Here, we ask an artist to frame the essential details behind one of their latest works.
Bio: Paola Pivi, 51, Anchorage, AK (@paolapivi)
Title of work: Free Land Scape (2022).
Where to see it: Perrotin (130 Orchard St, New York) until July 29.
Three words to describe it: Fun, fun, fun.
What was on your mind at the time: Originally, my jeans. Jose Diaz invited me to conceive a playful artwork and I immediately had the vision of this sort of inverted tunnel/bridge, suspended. I did not know what it would feel like. My friend Mauro built a small prototype, and sent me a video of himself climbing in it. The excitement I could see in him and I could hear in the voice of his wife, who was filming him, were contagious. I knew then that this was a “must do” project.

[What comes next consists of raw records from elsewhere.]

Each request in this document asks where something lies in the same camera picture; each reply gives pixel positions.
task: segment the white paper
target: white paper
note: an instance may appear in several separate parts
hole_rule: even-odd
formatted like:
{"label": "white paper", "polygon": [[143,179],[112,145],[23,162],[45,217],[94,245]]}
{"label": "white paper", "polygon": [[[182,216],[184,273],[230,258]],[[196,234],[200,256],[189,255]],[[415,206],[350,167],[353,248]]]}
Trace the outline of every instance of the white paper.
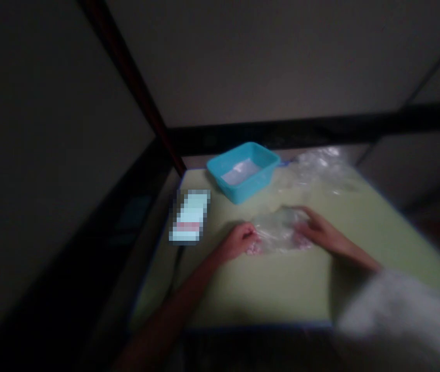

An interesting feature that’s not immediately noticeable: It is like swimming in denim, it is like being weightless, it is like going back to childhood when your body is strong as rubber, it is like being carried in a plastic bag and being floated around. It is beautiful to activate the work and make long waves with your arms all along the artwork. It is also a workout, especially for your core.
How it reflects your practice as a whole: Free Land Scape brings a lot of joy, and many of my previous artworks bring a lot of joy. For example, my brightly colored and feathered polar bear sculptures often make people smile deeply and strongly—they make them feel excited. It’s a cocktail party with 15-foot-high fountains, cascades various liquids such as ink, milk, coffee, or olive oil, and provokes a sort of euphoria in people, similar to that we feel when we approach waterfalls in nature.
At The Bass, I installed World Record, an immersive installation where people could climb in a monumental sculpture, inserting their bodies between two wide surfaces made of white mattresses. There was an immediate feeling of being relieved of all worries. The conversations between strangers were suddenly very different, open and smoother. In my installation Untitled (slope), exhibited for the first time at the London Frieze Art Fair in 2003, people could roll down a slope of grass at a considerably fast speed, it made people feel dizzy and happy and high.
One song that captures its essence: I don’t know a song that captures the essence of the work. Art and music can, of course, capture each other, at times, but this work is a completely new, immersive experience, so no song belonging to this world can compare to it.